## Available data
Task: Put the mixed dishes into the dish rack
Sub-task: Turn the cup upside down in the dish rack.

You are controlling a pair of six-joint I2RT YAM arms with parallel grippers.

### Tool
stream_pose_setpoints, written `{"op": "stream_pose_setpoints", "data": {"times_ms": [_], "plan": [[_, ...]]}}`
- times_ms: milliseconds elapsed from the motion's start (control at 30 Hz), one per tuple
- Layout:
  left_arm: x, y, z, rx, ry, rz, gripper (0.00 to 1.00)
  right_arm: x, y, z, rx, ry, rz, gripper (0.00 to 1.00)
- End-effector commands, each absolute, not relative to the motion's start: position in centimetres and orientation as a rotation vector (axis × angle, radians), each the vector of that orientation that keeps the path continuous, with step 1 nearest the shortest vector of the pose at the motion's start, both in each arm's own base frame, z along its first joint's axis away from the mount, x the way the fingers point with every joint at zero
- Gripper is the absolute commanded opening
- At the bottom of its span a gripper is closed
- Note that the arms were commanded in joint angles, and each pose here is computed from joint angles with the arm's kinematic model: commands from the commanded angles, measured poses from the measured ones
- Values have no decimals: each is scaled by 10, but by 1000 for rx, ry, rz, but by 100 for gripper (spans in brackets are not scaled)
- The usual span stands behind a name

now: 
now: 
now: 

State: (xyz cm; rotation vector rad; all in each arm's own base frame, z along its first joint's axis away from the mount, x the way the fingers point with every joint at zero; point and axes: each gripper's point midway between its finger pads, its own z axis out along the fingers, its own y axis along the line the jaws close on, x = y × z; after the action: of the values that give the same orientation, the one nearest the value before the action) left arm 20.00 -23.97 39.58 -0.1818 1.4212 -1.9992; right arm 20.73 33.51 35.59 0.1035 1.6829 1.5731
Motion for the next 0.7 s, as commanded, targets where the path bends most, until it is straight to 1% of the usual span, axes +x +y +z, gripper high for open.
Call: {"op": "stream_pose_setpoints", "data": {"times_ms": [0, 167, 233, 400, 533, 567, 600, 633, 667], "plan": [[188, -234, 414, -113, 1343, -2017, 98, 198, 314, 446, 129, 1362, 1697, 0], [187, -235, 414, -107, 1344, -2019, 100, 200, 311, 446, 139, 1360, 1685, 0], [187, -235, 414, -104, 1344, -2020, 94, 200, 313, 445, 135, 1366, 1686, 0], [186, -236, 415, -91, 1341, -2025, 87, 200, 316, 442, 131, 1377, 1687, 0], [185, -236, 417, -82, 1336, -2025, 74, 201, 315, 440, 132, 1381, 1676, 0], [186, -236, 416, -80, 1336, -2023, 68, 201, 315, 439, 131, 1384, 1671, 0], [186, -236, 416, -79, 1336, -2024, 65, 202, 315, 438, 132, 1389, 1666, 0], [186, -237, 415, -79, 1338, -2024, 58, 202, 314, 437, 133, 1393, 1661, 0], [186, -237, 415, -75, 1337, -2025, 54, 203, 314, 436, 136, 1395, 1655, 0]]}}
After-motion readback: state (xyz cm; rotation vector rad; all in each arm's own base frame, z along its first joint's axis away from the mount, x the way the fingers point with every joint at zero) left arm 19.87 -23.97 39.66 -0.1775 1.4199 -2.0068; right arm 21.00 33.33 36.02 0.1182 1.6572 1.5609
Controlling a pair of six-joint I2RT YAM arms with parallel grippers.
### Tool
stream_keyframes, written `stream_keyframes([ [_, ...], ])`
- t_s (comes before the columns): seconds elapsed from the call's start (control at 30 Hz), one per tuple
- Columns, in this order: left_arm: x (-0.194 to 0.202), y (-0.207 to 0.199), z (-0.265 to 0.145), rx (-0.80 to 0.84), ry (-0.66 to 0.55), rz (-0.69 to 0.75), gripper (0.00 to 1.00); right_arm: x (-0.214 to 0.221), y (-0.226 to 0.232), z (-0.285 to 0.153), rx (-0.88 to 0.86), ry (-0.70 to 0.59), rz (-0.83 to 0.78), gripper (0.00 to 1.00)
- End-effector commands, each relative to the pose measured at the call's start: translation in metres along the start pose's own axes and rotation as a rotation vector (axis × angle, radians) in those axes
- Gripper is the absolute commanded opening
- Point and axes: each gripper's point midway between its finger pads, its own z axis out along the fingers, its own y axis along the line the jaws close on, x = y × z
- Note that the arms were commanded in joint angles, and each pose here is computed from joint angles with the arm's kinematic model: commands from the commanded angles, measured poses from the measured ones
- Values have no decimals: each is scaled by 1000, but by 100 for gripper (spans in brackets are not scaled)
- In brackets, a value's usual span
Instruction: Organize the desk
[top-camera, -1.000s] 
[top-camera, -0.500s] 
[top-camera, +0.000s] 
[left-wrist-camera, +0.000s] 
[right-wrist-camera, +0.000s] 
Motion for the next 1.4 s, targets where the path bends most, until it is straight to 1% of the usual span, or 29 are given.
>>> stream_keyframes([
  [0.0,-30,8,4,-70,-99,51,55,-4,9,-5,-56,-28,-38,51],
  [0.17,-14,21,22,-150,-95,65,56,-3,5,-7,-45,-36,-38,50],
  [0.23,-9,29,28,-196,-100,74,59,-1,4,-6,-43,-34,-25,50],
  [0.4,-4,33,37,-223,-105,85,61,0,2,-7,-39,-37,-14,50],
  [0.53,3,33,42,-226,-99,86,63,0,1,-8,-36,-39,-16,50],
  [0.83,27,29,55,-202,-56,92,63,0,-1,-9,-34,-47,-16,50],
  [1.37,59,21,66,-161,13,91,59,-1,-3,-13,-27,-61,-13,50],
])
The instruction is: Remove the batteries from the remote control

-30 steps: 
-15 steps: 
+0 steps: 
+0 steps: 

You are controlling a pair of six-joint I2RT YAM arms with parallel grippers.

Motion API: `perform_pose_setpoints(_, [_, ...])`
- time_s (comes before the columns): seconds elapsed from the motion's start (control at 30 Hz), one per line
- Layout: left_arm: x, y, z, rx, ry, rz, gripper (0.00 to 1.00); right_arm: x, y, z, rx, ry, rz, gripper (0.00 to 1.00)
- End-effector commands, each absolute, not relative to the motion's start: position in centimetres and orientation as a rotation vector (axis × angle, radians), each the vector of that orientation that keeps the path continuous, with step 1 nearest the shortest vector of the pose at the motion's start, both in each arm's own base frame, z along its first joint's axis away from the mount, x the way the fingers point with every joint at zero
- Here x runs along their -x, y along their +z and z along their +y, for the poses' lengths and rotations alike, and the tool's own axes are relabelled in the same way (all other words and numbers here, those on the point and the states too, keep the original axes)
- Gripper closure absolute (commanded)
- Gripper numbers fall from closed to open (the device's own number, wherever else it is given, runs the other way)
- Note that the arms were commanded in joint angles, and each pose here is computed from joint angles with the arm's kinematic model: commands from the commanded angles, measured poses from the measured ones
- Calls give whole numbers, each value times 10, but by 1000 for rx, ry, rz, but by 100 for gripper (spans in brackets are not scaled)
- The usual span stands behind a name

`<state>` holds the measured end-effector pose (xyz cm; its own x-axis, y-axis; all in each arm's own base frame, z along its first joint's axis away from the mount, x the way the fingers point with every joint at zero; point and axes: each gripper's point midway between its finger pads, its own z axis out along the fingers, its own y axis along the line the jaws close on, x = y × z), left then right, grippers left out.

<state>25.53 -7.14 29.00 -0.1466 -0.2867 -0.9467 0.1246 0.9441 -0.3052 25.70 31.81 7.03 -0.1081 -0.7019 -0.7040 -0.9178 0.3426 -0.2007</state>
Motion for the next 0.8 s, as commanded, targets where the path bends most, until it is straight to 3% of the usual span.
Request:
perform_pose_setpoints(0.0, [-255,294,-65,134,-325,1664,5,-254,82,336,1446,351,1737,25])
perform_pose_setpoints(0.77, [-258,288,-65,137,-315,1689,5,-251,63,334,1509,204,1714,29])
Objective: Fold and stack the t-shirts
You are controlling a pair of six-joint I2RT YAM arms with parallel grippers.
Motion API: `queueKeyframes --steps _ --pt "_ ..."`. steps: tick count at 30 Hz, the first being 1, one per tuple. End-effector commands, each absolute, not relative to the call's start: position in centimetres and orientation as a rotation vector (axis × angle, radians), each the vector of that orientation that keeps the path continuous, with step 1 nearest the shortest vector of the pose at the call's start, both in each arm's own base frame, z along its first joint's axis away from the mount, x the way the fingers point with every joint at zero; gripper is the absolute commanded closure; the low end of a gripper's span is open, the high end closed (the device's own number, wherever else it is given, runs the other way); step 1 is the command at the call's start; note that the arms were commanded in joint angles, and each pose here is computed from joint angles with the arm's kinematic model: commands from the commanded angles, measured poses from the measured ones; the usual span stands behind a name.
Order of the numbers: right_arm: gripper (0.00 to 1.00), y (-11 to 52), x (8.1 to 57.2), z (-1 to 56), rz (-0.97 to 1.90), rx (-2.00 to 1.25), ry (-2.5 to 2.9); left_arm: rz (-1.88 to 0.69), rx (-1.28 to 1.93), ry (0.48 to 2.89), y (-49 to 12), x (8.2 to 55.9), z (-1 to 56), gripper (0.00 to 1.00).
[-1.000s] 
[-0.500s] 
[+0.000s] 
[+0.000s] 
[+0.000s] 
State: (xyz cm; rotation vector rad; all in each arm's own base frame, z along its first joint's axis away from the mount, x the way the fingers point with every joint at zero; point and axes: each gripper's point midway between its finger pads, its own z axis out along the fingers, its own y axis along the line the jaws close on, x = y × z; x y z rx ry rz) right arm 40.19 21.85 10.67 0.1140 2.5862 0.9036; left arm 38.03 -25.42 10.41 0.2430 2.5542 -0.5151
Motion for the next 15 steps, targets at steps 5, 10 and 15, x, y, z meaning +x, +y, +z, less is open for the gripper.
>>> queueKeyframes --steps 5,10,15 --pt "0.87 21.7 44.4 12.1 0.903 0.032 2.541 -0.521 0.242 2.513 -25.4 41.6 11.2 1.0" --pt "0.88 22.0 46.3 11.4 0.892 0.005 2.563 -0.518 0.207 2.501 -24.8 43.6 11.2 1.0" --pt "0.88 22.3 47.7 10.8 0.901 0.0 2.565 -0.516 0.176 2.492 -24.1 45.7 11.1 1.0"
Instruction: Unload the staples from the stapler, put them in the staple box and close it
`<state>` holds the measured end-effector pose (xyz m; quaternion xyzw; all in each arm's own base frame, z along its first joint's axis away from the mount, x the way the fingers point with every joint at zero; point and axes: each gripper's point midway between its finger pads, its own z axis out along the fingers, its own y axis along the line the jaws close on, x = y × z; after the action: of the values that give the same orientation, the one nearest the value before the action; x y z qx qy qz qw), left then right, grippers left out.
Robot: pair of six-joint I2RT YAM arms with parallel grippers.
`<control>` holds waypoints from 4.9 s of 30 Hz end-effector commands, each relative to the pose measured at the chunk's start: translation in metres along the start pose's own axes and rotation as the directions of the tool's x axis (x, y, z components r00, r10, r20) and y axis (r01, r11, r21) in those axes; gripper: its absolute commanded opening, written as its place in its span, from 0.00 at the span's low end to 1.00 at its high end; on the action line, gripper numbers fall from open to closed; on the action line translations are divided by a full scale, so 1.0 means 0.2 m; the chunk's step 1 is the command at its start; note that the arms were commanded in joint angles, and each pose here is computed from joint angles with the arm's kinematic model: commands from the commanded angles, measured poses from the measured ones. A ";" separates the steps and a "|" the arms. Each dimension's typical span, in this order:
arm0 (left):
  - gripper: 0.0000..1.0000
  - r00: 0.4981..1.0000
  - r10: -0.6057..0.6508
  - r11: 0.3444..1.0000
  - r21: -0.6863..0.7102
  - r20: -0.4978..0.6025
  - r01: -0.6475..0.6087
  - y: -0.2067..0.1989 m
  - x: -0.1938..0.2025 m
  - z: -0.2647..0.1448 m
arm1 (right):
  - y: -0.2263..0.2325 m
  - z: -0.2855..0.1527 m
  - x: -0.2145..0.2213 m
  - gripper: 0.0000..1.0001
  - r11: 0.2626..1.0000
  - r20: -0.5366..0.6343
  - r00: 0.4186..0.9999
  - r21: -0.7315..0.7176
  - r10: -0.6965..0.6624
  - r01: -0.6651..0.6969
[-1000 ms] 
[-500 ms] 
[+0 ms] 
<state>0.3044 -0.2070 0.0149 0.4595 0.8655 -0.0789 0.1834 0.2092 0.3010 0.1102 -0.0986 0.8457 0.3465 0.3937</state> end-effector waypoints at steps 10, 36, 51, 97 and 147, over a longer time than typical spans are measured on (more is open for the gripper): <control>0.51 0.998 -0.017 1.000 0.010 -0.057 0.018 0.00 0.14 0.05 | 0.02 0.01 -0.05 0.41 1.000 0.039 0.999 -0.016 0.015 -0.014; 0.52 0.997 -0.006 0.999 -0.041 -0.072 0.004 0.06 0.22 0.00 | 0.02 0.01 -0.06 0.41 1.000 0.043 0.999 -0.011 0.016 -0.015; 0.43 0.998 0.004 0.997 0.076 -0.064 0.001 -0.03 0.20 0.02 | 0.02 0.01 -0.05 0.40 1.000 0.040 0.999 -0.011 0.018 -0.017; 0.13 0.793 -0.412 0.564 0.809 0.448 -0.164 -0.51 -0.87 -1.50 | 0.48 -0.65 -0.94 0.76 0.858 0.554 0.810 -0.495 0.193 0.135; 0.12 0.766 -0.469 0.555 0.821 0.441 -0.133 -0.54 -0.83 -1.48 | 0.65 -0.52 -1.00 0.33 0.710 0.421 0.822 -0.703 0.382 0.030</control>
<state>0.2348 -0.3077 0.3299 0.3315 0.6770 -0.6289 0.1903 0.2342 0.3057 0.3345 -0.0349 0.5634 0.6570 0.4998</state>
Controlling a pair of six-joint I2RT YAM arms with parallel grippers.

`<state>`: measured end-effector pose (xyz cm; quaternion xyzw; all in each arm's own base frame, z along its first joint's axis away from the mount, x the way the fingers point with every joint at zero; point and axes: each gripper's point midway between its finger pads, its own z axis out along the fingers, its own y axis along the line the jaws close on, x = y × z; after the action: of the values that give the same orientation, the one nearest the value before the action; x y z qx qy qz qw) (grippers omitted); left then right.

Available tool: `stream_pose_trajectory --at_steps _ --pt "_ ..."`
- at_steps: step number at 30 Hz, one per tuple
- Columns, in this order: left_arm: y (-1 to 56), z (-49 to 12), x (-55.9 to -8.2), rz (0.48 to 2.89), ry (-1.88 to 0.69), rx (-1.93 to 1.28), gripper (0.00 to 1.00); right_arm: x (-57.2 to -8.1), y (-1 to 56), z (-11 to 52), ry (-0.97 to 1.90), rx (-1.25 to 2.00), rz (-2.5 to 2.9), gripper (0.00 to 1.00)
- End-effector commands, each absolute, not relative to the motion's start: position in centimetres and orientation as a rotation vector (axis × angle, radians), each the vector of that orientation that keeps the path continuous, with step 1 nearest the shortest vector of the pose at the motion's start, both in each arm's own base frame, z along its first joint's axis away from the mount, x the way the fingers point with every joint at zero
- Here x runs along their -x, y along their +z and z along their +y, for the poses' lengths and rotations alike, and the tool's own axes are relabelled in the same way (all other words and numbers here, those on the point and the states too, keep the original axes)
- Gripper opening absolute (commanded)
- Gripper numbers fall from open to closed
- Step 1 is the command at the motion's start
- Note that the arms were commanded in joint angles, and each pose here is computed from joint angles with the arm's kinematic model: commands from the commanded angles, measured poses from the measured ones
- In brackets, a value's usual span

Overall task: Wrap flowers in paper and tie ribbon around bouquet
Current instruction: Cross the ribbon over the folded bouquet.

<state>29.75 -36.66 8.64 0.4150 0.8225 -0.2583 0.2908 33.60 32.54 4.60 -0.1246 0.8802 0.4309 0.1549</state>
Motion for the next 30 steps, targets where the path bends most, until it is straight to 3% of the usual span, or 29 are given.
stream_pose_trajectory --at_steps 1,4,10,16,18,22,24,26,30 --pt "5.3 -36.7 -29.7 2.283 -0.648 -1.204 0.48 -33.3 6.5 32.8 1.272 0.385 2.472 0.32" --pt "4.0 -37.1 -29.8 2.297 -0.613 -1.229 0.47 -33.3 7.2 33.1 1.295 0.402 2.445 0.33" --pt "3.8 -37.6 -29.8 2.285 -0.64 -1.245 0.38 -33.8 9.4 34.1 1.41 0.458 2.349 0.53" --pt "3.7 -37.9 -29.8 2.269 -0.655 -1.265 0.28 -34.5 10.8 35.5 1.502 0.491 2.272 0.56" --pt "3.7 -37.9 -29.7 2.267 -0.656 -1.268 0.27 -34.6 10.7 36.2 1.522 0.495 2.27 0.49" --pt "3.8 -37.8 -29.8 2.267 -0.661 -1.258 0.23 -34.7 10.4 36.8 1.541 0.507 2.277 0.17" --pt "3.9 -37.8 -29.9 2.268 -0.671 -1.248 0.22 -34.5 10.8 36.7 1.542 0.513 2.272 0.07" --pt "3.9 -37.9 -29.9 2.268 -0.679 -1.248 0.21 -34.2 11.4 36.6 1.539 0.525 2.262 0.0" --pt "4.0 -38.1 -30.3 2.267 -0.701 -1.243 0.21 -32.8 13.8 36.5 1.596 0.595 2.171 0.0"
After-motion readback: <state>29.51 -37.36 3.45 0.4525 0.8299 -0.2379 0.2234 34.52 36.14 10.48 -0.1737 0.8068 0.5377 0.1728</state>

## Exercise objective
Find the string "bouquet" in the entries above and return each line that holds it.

## Response to the task
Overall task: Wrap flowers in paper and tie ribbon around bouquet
Current instruction: Cross the ribbon over the folded bouquet.

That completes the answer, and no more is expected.